バランスとしては、カルシウム1に対してリンは1~2くらいのバランスが効率的だそうです。

リンは多くの食品に含まれている栄養素なので、ふつうにバランスのよい食事をしていればリンは不足することはありません。

ちなみにリンは食品添加物に使われることが多いので、意外にもレトルト食品やインスタント麺、スナック菓子などにも多く配合されています。

また、タンパク質の多い肉や魚、卵、乳製品、大豆製品などにも多く含まれています。

なので、サプリメントやリンの含有量が多い食品を意識して食べるのではなく、バランスよく食事することを心がけて、カルシウムを効率的に吸収していきましょう。

バランスのよい食事をしている人は意識しなくてOK

カルシウムはさまざまな食品に含まれている栄養素です。ふだんから乳製品を積極的に摂取していたり、バランスのよい食事をしている人なら、とくべつ意識してカルシウムを摂取しなくても大丈夫です。

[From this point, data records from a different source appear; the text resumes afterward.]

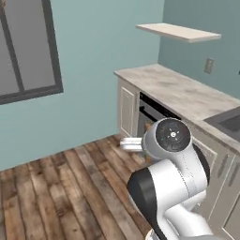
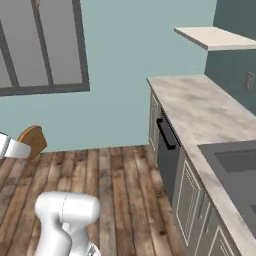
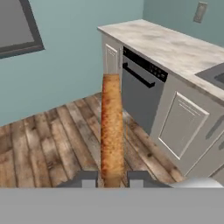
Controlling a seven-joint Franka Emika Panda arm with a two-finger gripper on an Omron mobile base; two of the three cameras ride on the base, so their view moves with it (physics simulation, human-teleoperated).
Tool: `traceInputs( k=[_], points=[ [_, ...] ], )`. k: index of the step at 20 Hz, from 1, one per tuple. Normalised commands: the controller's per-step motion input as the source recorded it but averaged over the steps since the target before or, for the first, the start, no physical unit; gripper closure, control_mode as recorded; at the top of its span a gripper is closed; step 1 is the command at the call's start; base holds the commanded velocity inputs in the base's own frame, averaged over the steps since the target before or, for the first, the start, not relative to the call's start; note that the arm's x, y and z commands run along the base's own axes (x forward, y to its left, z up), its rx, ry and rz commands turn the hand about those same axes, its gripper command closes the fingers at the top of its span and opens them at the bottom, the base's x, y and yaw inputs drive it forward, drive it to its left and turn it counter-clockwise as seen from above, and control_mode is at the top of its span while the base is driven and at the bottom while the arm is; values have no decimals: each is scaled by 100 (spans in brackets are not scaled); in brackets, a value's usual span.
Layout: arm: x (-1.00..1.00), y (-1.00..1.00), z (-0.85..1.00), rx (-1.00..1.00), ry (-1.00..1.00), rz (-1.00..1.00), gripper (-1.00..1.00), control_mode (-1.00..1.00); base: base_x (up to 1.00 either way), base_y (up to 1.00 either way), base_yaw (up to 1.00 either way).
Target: Start the toaster. Once the lever pops up, take the bread to the plate on the dining counter.
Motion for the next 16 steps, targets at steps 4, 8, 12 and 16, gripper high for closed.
traceInputs(
  k=[4,8,12,16],
  points=[
    [0,0,0,0,0,0,100,100,0,40,55],
    [0,0,0,0,0,0,100,100,0,42,55],
    [0,0,0,0,0,0,100,100,0,41,54],
    [0,0,0,0,0,0,100,100,0,35,52]
  ],
)
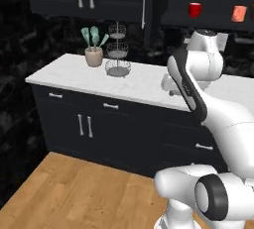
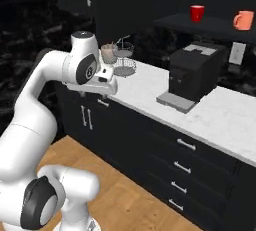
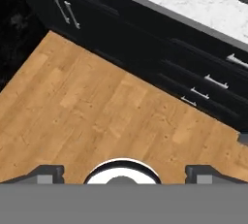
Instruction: Gather all objects into one cabinet and sort the glasses and bowls to opposite sides.
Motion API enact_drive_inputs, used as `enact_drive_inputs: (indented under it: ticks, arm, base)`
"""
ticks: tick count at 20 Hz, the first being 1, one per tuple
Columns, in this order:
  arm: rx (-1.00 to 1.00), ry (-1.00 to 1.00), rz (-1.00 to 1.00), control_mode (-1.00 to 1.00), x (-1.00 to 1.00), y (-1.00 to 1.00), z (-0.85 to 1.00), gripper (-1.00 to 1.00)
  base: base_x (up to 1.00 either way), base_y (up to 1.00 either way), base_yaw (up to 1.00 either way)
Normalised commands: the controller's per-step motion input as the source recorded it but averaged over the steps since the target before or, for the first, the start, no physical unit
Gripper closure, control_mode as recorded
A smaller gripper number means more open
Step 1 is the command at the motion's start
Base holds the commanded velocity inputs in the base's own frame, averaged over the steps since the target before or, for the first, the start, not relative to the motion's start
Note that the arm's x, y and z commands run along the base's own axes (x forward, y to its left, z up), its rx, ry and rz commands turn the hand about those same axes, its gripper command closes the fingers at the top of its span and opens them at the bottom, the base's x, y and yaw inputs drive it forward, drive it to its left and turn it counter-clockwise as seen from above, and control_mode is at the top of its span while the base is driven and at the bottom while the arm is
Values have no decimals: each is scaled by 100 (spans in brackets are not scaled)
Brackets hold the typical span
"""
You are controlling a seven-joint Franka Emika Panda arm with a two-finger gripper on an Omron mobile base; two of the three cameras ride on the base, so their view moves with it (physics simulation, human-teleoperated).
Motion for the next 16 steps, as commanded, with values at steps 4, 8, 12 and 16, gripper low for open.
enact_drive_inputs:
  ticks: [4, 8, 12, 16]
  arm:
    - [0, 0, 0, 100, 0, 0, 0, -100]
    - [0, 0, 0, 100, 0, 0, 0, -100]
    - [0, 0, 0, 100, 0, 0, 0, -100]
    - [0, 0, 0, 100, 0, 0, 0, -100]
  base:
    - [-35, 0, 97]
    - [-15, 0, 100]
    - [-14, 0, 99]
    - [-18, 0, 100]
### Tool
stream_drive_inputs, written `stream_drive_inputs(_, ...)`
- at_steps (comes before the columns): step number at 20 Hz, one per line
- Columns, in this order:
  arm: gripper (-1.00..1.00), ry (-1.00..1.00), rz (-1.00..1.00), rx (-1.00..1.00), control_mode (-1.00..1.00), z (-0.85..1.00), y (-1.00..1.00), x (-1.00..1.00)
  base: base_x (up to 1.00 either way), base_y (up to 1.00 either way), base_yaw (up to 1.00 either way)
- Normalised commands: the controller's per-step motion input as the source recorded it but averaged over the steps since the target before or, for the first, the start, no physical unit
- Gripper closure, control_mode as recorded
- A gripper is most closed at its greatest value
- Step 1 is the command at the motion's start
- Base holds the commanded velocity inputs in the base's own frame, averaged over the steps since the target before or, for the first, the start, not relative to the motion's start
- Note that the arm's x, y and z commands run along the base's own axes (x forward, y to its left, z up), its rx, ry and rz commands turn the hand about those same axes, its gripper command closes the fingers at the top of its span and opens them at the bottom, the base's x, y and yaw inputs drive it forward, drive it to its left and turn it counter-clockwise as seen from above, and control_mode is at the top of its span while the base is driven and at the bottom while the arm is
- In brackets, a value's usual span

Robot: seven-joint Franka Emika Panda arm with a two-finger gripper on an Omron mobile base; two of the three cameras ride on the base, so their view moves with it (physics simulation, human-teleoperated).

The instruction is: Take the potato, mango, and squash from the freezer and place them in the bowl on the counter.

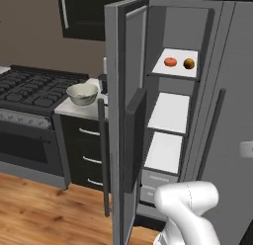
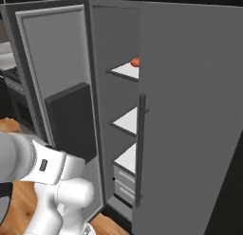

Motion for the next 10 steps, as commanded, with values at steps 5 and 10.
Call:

ただし、ふだんからカルシウムの摂取量が少ないなと思う人は、ふだんの食事にプラスして、乳製品や小魚などを摂取するのがいいでしょう。

将来のためにもカルシウム不足を補おう!

妊娠中、カルシウムは赤ちゃんへ優先的に回されるので、カルシウムが不足すると歯や骨が溶け出して、将来的に骨粗しょう症になるリスクが高まります。

カルシウムは妊娠中だけでなく、授乳中にも消費されるので、妊娠中から授乳中までは、積極的にカルシウムを補うことが大切です。

ふだんからバランスのよい食事をしている人なら、カルシウムをとくべつ意識して摂取する必要はありませんが、妊娠中は乳製品や小魚などを食べるように意識してみるのもよいでしょう。

妊娠中はもちろん、将来も健康的に生きていくために、カルシウム不足を補い、バランスのよい食生活を心がけましょう!